In general, the right way to debug is to attach the debugger BEFORE the error is triggered. Then, you can either step through the offending code or catch the first-chance exception and handle it in the debugger up front.
I have no idea how you are trying to debug assertions in native code nor problems with stack information - I have never seen any problems with it and we use pretty much the same tools / configurations that you do. It sounds like you are trying to rely on catching second-chance JIT exception, which may not be what you actually need to do.
I have seen some minor script debugging issues with later versions of VS.Net (mostly because seamless debugging Scripting is considered legacy and not really maintained on the later versions), but the original Microsoft Script Debugger still works pretty well up through WS03SP1. I really do not debug scripts using VS.Net.

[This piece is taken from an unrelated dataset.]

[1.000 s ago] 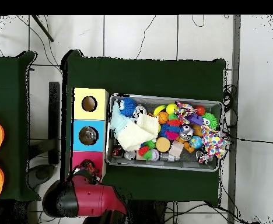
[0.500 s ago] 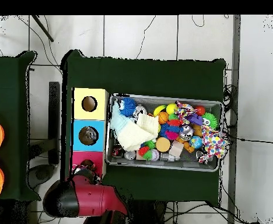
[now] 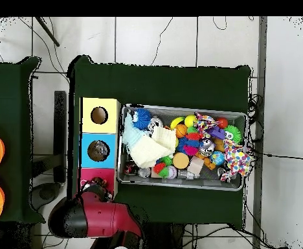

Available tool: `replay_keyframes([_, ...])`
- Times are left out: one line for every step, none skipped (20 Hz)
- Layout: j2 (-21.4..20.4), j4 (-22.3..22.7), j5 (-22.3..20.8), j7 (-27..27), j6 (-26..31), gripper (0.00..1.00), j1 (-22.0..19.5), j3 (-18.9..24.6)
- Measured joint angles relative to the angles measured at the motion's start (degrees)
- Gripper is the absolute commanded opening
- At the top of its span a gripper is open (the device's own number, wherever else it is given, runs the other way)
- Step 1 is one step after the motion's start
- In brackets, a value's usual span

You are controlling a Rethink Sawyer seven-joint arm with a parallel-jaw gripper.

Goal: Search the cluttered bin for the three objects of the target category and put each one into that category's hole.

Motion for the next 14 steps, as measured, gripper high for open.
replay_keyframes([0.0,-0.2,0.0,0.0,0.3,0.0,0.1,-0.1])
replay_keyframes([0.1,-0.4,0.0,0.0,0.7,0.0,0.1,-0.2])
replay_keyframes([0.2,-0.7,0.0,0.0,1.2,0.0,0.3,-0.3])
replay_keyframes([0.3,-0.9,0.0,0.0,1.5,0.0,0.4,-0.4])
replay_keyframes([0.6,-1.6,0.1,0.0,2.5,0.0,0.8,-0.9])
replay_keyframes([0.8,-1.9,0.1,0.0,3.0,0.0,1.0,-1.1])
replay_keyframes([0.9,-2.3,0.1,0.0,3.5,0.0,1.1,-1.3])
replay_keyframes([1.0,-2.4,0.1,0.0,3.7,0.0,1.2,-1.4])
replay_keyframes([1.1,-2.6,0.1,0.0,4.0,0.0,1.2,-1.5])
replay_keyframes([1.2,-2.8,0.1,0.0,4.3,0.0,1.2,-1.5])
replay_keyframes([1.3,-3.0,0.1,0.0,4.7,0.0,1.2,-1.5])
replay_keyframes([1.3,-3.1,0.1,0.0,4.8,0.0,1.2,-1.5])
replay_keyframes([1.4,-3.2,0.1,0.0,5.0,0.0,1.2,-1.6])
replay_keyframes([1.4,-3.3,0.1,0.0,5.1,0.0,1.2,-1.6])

So all in all, I am curious about the specifics of your debugging issues because my experience has been pretty much the opposite.
//David - Anonymous
November 26, 2005
The comment has been removed - Anonymous
November 28, 2005
The comment has been removed - Anonymous
December 02, 2005
Awesome input, thanks, may it show the way of the web ;)
Have certainly some homework to catch up with, look up those kits and take everything suggested into consideration. If it proves necessary certainly have no issues switching debuggers as soon as time permits.. What's the worse than can happen, KD will feel like good old 80's, text and text only.. UIs are so outdated anyway (g).

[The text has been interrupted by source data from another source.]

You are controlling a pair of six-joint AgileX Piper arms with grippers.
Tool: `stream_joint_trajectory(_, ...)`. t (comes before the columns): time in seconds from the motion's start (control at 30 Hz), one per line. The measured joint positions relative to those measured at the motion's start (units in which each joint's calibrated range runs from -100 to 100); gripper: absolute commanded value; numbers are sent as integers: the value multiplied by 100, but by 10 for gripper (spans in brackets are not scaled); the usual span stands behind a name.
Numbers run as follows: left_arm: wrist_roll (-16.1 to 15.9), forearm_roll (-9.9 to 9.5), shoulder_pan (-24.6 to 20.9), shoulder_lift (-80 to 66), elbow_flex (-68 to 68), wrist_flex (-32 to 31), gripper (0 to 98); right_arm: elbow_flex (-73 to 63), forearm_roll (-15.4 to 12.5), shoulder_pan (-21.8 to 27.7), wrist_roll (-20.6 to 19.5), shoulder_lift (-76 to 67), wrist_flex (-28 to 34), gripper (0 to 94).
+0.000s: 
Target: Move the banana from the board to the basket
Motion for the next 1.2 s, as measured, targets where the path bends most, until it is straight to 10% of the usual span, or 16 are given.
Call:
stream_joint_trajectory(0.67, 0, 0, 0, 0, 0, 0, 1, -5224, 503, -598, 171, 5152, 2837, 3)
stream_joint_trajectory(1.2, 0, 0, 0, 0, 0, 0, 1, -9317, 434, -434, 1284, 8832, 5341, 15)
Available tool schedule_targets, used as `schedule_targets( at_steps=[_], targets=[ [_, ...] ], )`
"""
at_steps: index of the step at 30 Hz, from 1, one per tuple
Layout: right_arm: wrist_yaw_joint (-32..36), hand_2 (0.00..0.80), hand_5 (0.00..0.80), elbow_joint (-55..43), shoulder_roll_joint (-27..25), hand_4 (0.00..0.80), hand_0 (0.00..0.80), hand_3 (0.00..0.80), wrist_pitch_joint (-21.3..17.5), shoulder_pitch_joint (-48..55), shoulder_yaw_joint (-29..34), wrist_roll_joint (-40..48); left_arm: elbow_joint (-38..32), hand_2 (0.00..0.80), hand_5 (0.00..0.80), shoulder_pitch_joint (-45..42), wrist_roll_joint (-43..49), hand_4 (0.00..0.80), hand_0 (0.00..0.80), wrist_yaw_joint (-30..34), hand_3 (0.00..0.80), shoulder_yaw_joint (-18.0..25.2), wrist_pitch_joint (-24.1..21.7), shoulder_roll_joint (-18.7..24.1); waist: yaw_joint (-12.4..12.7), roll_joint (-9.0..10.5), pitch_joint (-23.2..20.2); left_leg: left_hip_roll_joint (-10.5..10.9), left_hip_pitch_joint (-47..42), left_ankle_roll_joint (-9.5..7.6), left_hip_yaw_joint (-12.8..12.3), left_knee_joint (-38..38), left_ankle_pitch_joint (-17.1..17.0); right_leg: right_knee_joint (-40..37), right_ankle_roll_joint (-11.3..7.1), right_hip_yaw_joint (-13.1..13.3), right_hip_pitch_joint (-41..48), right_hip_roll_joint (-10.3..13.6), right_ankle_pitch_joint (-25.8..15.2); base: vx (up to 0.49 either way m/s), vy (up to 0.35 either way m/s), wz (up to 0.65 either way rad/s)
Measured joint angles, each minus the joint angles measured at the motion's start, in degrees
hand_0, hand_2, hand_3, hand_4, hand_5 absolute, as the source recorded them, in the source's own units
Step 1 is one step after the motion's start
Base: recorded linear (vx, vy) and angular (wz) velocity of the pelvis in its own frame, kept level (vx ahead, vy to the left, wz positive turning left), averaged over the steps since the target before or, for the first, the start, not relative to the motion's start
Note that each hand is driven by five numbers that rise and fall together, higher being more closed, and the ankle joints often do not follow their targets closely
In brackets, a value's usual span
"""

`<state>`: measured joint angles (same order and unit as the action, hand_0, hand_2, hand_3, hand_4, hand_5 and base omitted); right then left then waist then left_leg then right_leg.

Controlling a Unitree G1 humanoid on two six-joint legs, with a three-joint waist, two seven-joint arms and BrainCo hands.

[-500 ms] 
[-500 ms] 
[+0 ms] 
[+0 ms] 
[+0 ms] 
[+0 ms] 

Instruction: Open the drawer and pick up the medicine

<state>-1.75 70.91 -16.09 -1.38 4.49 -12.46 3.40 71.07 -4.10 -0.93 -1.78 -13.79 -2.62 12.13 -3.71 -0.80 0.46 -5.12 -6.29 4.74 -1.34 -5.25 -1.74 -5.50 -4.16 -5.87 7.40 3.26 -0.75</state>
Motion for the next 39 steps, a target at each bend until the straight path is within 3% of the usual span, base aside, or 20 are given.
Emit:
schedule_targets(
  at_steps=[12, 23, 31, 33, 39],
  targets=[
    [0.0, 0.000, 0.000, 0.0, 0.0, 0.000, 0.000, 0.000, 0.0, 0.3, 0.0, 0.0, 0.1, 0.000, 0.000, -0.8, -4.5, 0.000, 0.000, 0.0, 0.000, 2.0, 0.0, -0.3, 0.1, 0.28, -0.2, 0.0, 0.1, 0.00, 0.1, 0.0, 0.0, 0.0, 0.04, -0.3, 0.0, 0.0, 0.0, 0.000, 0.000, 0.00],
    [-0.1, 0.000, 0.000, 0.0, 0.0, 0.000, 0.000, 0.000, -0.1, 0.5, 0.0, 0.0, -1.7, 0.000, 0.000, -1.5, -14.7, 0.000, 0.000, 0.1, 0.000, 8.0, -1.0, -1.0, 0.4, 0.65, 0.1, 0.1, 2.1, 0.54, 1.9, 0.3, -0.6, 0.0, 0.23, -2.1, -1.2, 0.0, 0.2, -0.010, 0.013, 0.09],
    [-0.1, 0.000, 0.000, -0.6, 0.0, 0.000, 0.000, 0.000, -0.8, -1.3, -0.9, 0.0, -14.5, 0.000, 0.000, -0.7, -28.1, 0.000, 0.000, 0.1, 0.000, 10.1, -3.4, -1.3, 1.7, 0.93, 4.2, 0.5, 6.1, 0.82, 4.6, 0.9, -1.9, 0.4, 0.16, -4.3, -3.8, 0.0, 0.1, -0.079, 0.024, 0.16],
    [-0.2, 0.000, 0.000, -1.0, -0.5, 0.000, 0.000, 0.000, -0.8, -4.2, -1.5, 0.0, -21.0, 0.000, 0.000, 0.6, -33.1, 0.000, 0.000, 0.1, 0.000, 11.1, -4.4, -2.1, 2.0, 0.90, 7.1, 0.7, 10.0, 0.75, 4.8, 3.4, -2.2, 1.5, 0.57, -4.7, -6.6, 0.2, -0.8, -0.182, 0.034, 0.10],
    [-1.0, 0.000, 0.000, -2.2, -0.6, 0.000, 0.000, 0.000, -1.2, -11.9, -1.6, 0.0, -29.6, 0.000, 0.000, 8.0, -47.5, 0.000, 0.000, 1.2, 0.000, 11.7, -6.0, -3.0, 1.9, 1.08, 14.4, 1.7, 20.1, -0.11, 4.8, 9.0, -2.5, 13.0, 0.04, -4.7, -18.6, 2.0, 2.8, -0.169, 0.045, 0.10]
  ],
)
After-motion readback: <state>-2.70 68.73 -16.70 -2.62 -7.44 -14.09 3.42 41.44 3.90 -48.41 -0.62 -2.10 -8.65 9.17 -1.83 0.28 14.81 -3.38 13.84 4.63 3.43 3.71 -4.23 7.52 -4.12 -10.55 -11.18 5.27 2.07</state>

Unfortunately the ping communicator is not under my control, can be switched off but brings in heavy duty issues with it's own session/lifetime or indirectly impacts loads of 'ownership' and load balancing logic for tests at the very least (it's worse than that really, the DLL is not doing any 'versioning' and contains a messed up dm-switch impl).. for all I care it's vendor/provider loss, am talking to them and might be lucky and see it fixed.

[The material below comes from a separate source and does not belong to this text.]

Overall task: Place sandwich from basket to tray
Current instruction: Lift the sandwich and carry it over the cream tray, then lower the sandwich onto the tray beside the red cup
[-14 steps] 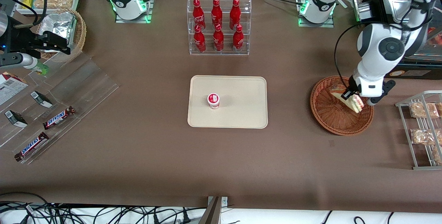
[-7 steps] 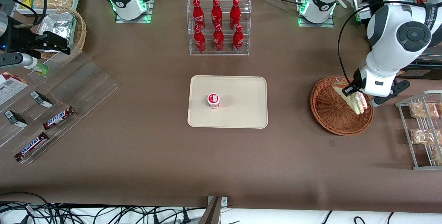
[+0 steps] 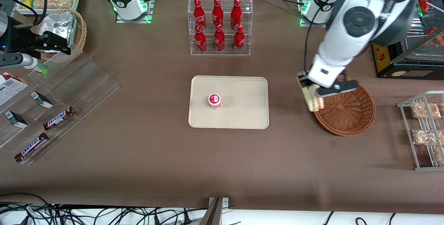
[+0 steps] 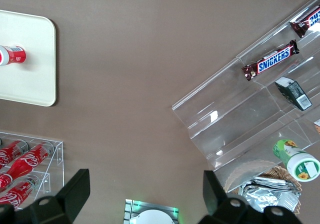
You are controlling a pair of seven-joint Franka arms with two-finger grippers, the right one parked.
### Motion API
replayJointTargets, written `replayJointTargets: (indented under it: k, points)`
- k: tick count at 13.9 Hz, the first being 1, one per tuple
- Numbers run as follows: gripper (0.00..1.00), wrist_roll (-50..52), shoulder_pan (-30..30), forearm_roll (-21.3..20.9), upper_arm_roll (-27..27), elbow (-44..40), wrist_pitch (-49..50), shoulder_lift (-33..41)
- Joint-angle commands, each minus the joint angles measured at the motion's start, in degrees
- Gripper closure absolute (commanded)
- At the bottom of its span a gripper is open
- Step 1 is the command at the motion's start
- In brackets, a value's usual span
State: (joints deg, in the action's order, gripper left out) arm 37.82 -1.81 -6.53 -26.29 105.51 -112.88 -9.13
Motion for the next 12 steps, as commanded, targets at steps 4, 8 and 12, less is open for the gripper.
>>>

In any case, many thanks for your help once again.. look forward to adopting some methods suggested or similar.
While here, please keep up the great work and all the best for release of the IIS7.0 monster-server ;) Just to let you know, this is really why I stopped writing TCP servers.. why on earth bother, you guys do so much on testing, tuning, and features that it's just pointless. If there only was something better than chunked-encoding for HTTP I really wouldn't use anything but IIS..
So can we 'hook it' lol and tweak that please? Joking of course..IIS and SSL blogs, all that's needed ;) If only IE bloggers could respond to some recent, very much needed, requests regarding performance of their rendering and scripting engine before new release, fingers crossed..
Cheers
M - Anonymous
December 04, 2005
MK - Thanks for the encouragement.
With IIS7 you'll finally be able to reconfigure it to be your precisely customized TCP server, running exactly the modules you want and nothing more...
Not that the extra IIS modules are the cause of your current problems... ;-) But we are very keen to get our modules off the radar so that it eases our servicing requirements while simultaneously improving your reliability requirements. win-win for everyone.